◆ **Problem statement**:
If a record holds a picture, omit the picture, but copy everything else below exactly.
--------------------------------
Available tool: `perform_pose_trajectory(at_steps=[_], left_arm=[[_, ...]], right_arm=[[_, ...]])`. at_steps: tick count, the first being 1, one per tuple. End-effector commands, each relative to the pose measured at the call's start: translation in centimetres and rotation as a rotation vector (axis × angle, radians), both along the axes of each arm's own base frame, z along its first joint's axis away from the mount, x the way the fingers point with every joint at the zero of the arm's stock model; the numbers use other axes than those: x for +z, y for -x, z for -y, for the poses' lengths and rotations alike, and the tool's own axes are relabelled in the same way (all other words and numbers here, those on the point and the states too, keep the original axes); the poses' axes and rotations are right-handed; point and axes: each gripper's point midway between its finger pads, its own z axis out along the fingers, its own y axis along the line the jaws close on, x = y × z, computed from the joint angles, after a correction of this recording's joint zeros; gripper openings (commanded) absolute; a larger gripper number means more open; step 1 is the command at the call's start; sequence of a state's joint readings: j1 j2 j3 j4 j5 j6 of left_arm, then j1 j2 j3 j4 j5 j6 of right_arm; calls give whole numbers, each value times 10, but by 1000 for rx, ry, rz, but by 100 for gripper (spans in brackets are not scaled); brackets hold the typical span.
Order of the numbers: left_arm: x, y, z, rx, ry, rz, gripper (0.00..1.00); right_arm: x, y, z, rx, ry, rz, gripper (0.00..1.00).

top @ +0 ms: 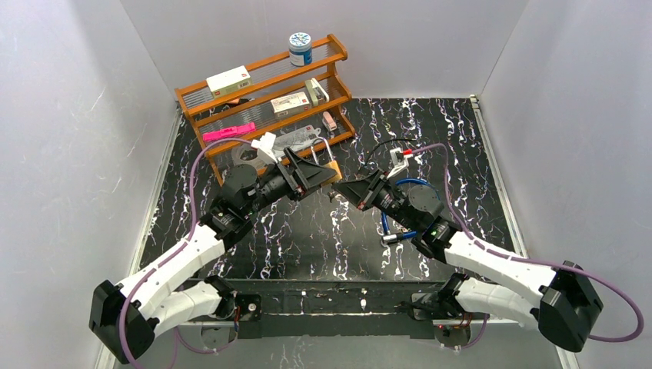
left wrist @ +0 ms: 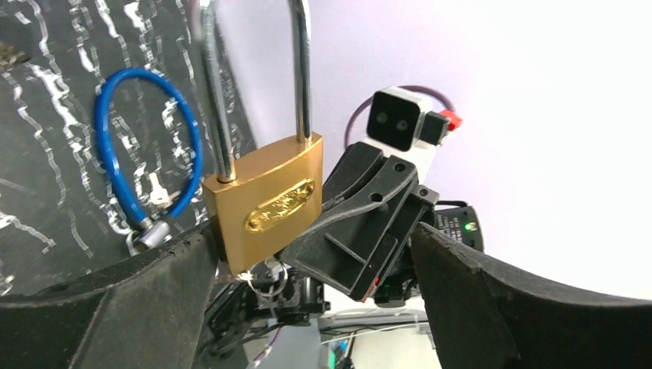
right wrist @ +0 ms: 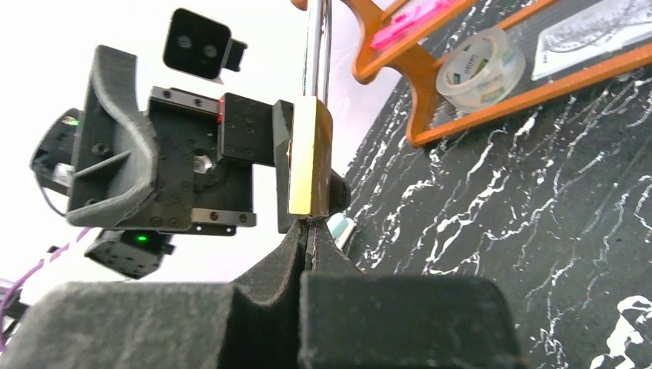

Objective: Unlock with the key

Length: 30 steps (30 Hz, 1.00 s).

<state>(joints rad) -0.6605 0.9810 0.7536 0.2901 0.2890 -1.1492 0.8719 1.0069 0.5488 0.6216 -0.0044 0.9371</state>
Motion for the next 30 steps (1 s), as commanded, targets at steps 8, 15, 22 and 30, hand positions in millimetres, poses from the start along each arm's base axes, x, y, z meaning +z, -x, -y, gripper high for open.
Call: perform_pose_trajectory(at_steps=[8,15,22,30], left_arm=[[63,11,8,-82,211,140,61],[73,15,3,-73,220,180,22],[79,14,1,-54,229,179,0],[91,12,-3,-24,236,209,0]], right_arm=[[117,30,15,85,-291,146,1],[114,28,12,86,-257,142,1],[104,28,7,101,-232,116,33],[85,35,12,113,-235,61,43]])
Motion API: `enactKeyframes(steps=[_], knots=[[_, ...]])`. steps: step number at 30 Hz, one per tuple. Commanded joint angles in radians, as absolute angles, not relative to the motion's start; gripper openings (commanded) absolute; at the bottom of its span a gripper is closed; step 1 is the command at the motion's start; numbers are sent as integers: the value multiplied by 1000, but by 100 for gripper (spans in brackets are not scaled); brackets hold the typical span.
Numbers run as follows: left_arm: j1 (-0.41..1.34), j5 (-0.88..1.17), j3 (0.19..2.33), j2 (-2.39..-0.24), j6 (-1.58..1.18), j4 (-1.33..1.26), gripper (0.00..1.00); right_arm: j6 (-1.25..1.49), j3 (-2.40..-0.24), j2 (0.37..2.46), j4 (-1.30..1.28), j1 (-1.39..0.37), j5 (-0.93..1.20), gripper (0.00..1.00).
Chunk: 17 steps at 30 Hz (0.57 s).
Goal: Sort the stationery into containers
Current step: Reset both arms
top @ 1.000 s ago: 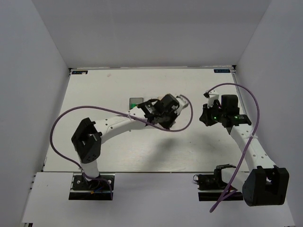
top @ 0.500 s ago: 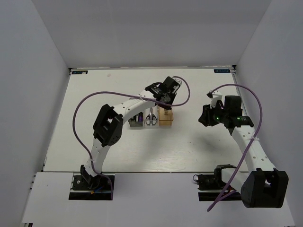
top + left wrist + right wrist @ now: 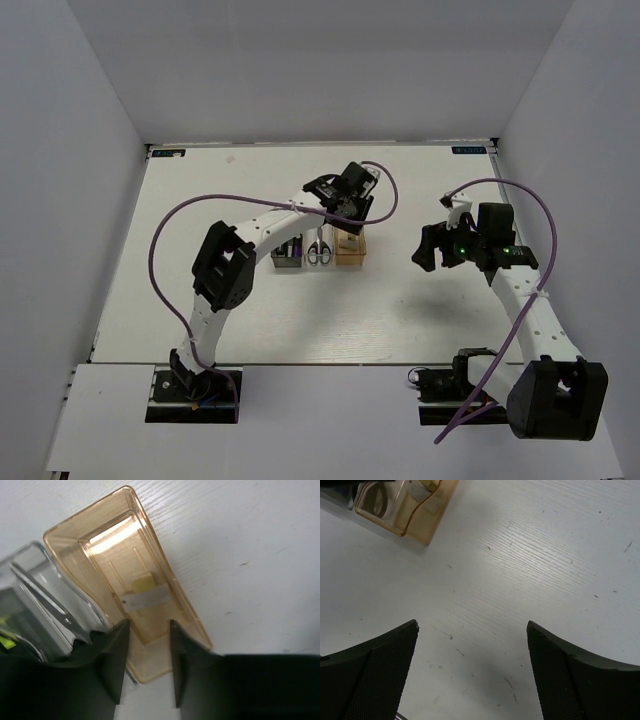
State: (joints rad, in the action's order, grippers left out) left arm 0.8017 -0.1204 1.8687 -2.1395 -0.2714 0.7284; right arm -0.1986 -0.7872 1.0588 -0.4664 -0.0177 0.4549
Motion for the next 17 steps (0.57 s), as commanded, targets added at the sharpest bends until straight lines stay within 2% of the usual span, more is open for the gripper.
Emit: enactKeyframes(steps=[1, 3, 6, 7, 8, 9, 10, 14, 17], knots=[[830, -120, 1864, -1962, -261, 723, 44, -199, -784, 1045, -474, -12, 488, 90], [847, -146, 1812, -1918, -261, 715, 0, -207, -779, 1031, -471, 18, 489, 90], [865, -181, 1631, -1757, -261, 687, 0, -89, -758, 994, -419, 17, 408, 90], [864, -189, 1587, -1623, -273, 678, 32, -74, -749, 970, -407, 17, 364, 90], [861, -192, 1415, -1573, -278, 645, 57, -57, -739, 959, -390, 20, 342, 90], [853, -198, 1358, -1471, -300, 635, 75, -32, -709, 925, -347, 20, 331, 90], [844, -195, 1303, -1369, -307, 609, 99, -31, -700, 916, -342, 18, 307, 90], [720, -187, 937, -1055, -333, 621, 100, -49, -667, 873, -322, 20, 314, 90], [615, -112, 792, -885, -337, 649, 100, -40, -647, 841, -293, 20, 328, 90]])
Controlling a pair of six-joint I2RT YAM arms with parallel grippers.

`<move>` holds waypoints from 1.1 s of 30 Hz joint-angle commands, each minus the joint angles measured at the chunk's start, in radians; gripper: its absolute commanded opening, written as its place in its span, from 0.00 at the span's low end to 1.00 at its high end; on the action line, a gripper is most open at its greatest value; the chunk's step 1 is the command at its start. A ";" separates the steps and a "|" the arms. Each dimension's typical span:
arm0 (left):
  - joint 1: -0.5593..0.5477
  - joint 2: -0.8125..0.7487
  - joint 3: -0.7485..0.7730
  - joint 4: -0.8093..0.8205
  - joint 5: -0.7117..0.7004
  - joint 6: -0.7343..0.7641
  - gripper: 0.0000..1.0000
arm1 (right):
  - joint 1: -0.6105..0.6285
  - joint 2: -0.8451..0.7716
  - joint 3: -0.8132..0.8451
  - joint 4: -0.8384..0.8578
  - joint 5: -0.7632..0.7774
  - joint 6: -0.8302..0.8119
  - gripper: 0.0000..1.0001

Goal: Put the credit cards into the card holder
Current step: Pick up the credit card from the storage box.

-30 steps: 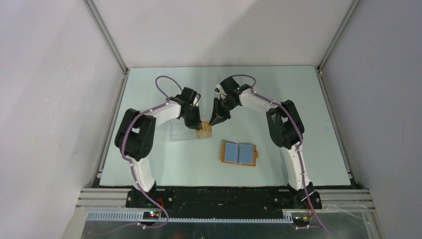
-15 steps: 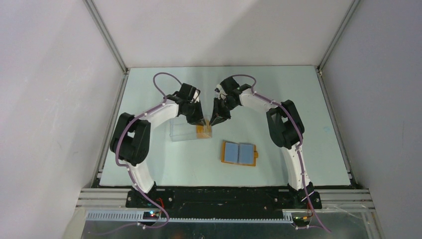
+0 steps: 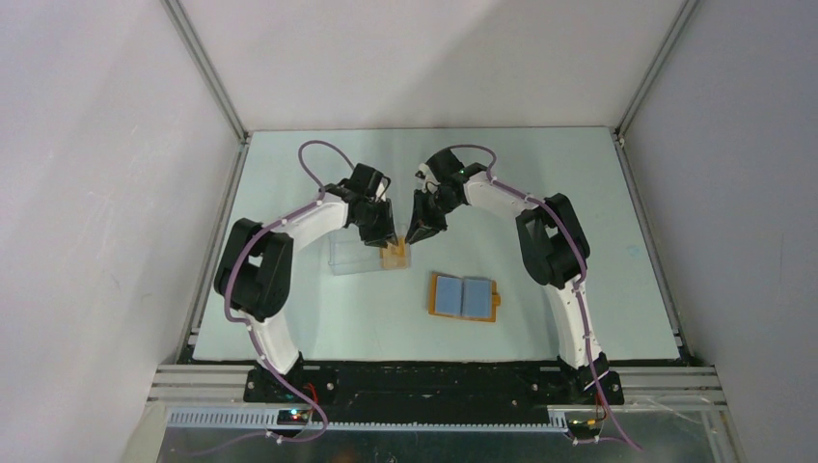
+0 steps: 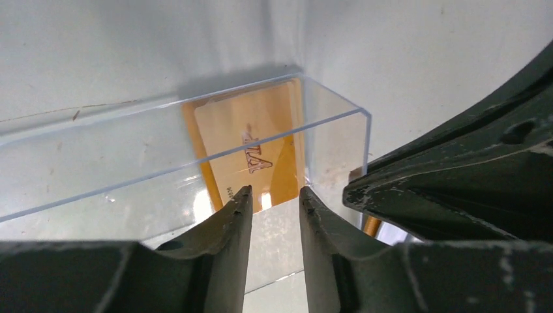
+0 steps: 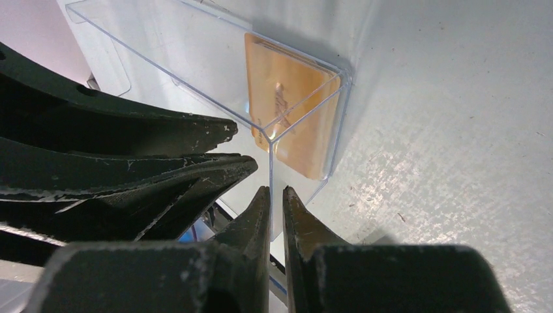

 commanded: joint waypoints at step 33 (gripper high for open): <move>0.023 0.079 0.027 -0.071 -0.094 0.021 0.42 | 0.008 0.047 0.007 -0.015 -0.012 -0.024 0.03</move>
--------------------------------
◆ **Answer below**:
Available tool: `perform_pose_trajectory(at_steps=[_], left_arm=[[_, ...]], right_arm=[[_, ...]])`. at_steps: tick count, the first being 1, one per tuple. End-effector commands, each relative to the pose measured at the call's start: translation in centimetres and rotation as a rotation vector (axis × angle, radians), both along the axes of each arm's own base frame, z along its first joint's axis away from the mount, x the way the fingers point with every joint at the zero of the arm's stock model; the numbers use other axes than those: x for +z, y for -x, z for -y, for the poses' lengths and rotations alike, and the tool's own axes are relabelled in the same way (all other words and numbers here, those on the point and the states too, keep the original axes); the poses' axes and rotations are right-handed; point and axes: each gripper's point midway between its finger pads, its own z axis out along the fingers, its own y axis along the line the jaws close on, x = y × z, computed from the joint angles, after a correction of this recording's joint zeros; gripper openings (commanded) absolute; a larger gripper number means more open; step 1 is the command at the call's start; sequence of a state's joint readings: j1 j2 j3 j4 j5 j6 of left_arm, then j1 j2 j3 j4 j5 j6 of right_arm; calls give whole numbers, each value times 10, but by 1000 for rx, ry, rz, but by 100 for gripper (spans in brackets are not scaled); brackets hold the typical span.
Order of the numbers: left_arm: x, y, z, rx, ry, rz, gripper (0.00..1.00); right_arm: x, y, z, rx, ry, rz, gripper (0.00..1.00).

top @ +0 ms: 
left wrist @ +0 ms: 
right wrist @ +0 ms: 

Objective: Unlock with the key

Length: 30 steps (30 Hz, 1.00 s).

<state>(joints rad) -0.6605 0.9810 0.7536 0.2901 0.2890 -1.1492 0.8719 1.0069 0.5488 0.6216 -0.0044 0.9371</state>
Motion for the next 30 steps (1 s), as commanded, targets at steps 8, 15, 22 and 30, hand positions in millimetres, poses from the start along each arm's base axes, x, y, z meaning +z, -x, -y, gripper high for open.
Call: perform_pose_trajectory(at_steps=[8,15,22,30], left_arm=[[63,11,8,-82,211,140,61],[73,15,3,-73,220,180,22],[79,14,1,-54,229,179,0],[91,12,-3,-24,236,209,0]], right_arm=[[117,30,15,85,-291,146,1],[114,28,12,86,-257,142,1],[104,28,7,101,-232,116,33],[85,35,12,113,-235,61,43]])
Motion API: `enactKeyframes(steps=[_], knots=[[_, ...]])`. steps: step number at 30 Hz, one per tuple. Commanded joint angles in radians, as absolute angles, not relative to the motion's start; gripper openings (commanded) absolute; at the bottom of its span a gripper is closed; step 1 is the command at the motion's start; numbers are sent as integers: the value multiplied by 1000, but by 100 for gripper (spans in brackets are not scaled); brackets hold the typical span.
Numbers run as follows: left_arm: j1 (-0.41..1.34), j5 (-0.88..1.17), j3 (0.19..2.33), j2 (-2.39..-0.24), j6 (-1.58..1.18), j4 (-1.33..1.26), gripper (0.00..1.00); right_arm: j6 (-1.25..1.49), j3 (-2.40..-0.24), j2 (0.37..2.46), j4 (-1.30..1.28), j1 (-1.39..0.37), j5 (-0.93..1.20), gripper (0.00..1.00).
Chunk: 17 steps at 30 Hz (0.57 s).
Goal: Sort the stationery into containers
Current step: Reset both arms
top @ 1.000 s ago: 
top @ 0.500 s ago: 
top + left wrist + right wrist @ now: 
State: (joints rad, in the action's order, grippers left out) left arm 0.8017 -0.1204 1.8687 -2.1395 -0.2714 0.7284; right arm -0.1986 -0.7872 1.0588 -0.4664 -0.0177 0.4549
Motion for the next 17 steps (0.57 s), as commanded, targets added at the sharpest bends until straight lines stay within 2% of the usual span, more is open for the gripper.
Emit: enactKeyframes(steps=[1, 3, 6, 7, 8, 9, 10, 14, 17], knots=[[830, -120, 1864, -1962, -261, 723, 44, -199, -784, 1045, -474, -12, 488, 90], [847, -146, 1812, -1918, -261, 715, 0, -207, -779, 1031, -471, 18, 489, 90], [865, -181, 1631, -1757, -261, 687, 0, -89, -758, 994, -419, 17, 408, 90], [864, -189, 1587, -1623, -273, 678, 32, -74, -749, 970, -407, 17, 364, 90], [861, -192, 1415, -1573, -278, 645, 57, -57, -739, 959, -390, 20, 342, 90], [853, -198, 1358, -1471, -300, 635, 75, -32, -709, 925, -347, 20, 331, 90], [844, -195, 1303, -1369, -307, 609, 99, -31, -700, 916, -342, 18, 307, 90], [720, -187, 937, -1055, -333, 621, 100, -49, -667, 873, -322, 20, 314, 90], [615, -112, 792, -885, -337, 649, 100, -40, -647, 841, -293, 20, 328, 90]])
Controlling a pair of six-joint I2RT YAM arms with parallel grippers.

`<move>` holds waypoints from 1.1 s of 30 Hz joint-angle commands, each minus the joint angles measured at the chunk's start, in radians; gripper: its absolute commanded opening, written as its place in its span, from 0.00 at the span's low end to 1.00 at its high end; on the action line, a gripper is most open at its greatest value; the chunk's step 1 is the command at its start. A ";" separates the steps and a "|" the arms. Each dimension's typical span:
arm0 (left):
  - joint 1: -0.5593..0.5477
  - joint 2: -0.8125..0.7487
  - joint 3: -0.7485..0.7730
  - joint 4: -0.8093..0.8205
  - joint 5: -0.7117..0.7004
  - joint 6: -0.7343..0.7641
  - gripper: 0.0000..1.0000
arm1 (right):
  - joint 1: -0.6105..0.6285
  - joint 2: -0.8451..0.7716
  - joint 3: -0.8132..0.8451
  - joint 4: -0.8384..0.8578
  - joint 5: -0.7632..0.7774
  - joint 6: -0.8302..0.8119
  - gripper: 0.0000..1.0001

Goal: Put the credit cards into the card holder
Current step: Pick up the credit card from the storage box.

-30 steps: 
-15 steps: 
+0 steps: 
+0 steps: 
+0 steps: 

 commanded: joint waypoints at step 33 (gripper high for open): <move>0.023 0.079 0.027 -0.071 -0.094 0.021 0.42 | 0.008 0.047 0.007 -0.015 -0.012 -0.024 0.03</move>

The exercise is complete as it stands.